A recent study by a Kansas State University weed scientist finds why the invasive weed kochia is like a cockroach of the plant world.
Mithila Jugulam, assistant professor of agronomy, led a study that looked at how kochia — invasive weed populations that are taking over crops and non-crop areas in western Kansas and the Great Plains — evolved resistance to the most used herbicide glyphosate, more commonly known as Roundup Weed Killer. Researchers found that kochia has evolved to have multiple copies of a gene code that targets glyphosate. These copies enable the plants to survive the field rate of glyphosate applications.

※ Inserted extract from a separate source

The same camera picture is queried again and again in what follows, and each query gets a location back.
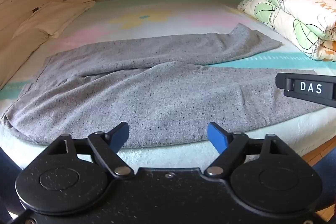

"It's a very novel resistance mechanism and is becoming prevalent in a number of glyphosate-resistant weeds, including Palmer amaranth, common waterhemp and kochia," Jugulam said.
Jugulam conducted the study in collaboration with Kansas State University's Bikram Gill, university distinguished professor of plant pathology.
The journal Plant Physiology recently published their study, "Tandem Amplification of a Chromosomal Segment Harboring 5-Enolpyruvylshikimate-3-Phosphate Synthase Locus Confers Glyphosate Resistance in Kochia scoparia." It is the first study to find a molecular cytogenetic basis of EPSPS gene amplification in kochia.
Glyphosate works by stopping an enzyme called EPSPS that is crucial for production of aromatic amino acids in the shikimic acid pathway. If EPSPS is disrupted, the plant eventually dies.
Using an innovative technique called fluorescence in situ hybridization, or Fiber FISH, on kochia's DNA fragment, the team found that glyphosate-resistant kochia had duplicated several EPSPS copies that stacked alongside each other on a single chromosome.
Researchers also found that the more copies of EPSPS kochia had, the higher tolerance it had against glyphosate. For example, kochia plants with nine to 12 EPSPS copies could survive twice the recommended amount of glyphosate, while a plant with 16 copies could withstand six times the amount.
While the increase in EPSPS gene copies has created a nonsustainable way of controlling kochia with glyphosate-only programs, Jugulam said this resistance was evolved as the result of continuous use of glyphosate and the lack of herbicide diversity in controlling this weed.
"Herbicides are not known to cause mutations in plants," Jugulam said. "The resistant individuals present in the population initially are at low levels and slowly dominate over the susceptible plants if selection with the same herbicide continues."
Currently, Jugulam and colleagues are looking at kochia from across the U.S. and Canada to find whether plants from other areas in the world have evolved the same way. This may shed light on the future control methods.